TASK =>
Output every line below exactly, please, omitting pictures.

DATA SECTION =>
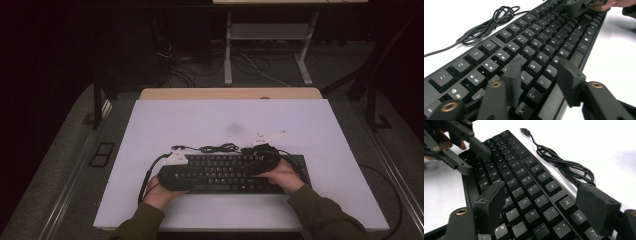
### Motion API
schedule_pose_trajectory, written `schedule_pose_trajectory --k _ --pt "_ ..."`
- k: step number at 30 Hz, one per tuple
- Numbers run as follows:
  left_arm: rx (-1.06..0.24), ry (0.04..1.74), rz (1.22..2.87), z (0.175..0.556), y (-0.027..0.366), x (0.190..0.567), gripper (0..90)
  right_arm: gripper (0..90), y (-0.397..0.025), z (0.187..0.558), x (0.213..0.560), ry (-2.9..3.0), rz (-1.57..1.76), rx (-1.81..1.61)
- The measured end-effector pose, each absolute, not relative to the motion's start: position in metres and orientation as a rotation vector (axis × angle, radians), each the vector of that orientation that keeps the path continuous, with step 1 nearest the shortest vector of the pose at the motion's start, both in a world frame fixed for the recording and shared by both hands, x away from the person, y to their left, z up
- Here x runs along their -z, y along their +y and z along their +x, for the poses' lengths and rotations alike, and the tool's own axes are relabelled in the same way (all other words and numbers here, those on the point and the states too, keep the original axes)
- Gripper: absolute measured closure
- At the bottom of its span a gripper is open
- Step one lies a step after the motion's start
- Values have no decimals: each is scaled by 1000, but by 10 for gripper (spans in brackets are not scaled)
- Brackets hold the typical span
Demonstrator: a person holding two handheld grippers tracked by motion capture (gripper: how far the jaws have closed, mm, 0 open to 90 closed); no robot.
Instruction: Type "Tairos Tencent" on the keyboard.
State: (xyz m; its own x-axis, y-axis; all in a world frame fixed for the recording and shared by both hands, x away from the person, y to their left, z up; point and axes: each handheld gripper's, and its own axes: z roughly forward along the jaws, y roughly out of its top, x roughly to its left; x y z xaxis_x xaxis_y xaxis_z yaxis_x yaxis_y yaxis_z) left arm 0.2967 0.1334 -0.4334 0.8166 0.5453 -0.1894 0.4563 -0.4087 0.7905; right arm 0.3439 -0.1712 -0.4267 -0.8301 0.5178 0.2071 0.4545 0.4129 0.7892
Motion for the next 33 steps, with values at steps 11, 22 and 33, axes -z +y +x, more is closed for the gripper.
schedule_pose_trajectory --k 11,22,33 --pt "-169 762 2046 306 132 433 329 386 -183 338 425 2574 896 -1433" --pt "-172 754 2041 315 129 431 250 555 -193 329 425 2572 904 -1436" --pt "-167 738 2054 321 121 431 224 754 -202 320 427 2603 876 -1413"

OUTPUT =>
### Motion API
schedule_pose_trajectory, written `schedule_pose_trajectory --k _ --pt "_ ..."`
- k: step number at 30 Hz, one per tuple
- Numbers run as follows:
  left_arm: rx (-1.06..0.24), ry (0.04..1.74), rz (1.22..2.87), z (0.175..0.556), y (-0.027..0.366), x (0.190..0.567), gripper (0..90)
  right_arm: gripper (0..90), y (-0.397..0.025), z (0.187..0.558), x (0.213..0.560), ry (-2.9..3.0), rz (-1.57..1.76), rx (-1.81..1.61)
- The measured end-effector pose, each absolute, not relative to the motion's start: position in metres and orientation as a rotation vector (axis × angle, radians), each the vector of that orientation that keeps the path continuous, with step 1 nearest the shortest vector of the pose at the motion's start, both in a world frame fixed for the recording and shared by both hands, x away from the person, y to their left, z up
- Here x runs along their -z, y along their +y and z along their +x, for the poses' lengths and rotations alike, and the tool's own axes are relabelled in the same way (all other words and numbers here, those on the point and the states too, keep the original axes)
- Gripper: absolute measured closure
- At the bottom of its span a gripper is open
- Step one lies a step after the motion's start
- Values have no decimals: each is scaled by 1000, but by 10 for gripper (spans in brackets are not scaled)
- Brackets hold the typical span
Demonstrator: a person holding two handheld grippers tracked by motion capture (gripper: how far the jaws have closed, mm, 0 open to 90 closed); no robot.
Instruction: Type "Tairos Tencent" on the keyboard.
State: (xyz m; its own x-axis, y-axis; all in a world frame fixed for the recording and shared by both hands, x away from the person, y to their left, z up; point and axes: each handheld gripper's, and its own axes: z roughly forward along the jaws, y roughly out of its top, x roughly to its left; x y z xaxis_x xaxis_y xaxis_z yaxis_x yaxis_y yaxis_z) left arm 0.2967 0.1334 -0.4334 0.8166 0.5453 -0.1894 0.4563 -0.4087 0.7905; right arm 0.3439 -0.1712 -0.4267 -0.8301 0.5178 0.2071 0.4545 0.4129 0.7892
Motion for the next 33 steps, with values at steps 11, 22 and 33, axes -z +y +x, more is closed for the gripper.
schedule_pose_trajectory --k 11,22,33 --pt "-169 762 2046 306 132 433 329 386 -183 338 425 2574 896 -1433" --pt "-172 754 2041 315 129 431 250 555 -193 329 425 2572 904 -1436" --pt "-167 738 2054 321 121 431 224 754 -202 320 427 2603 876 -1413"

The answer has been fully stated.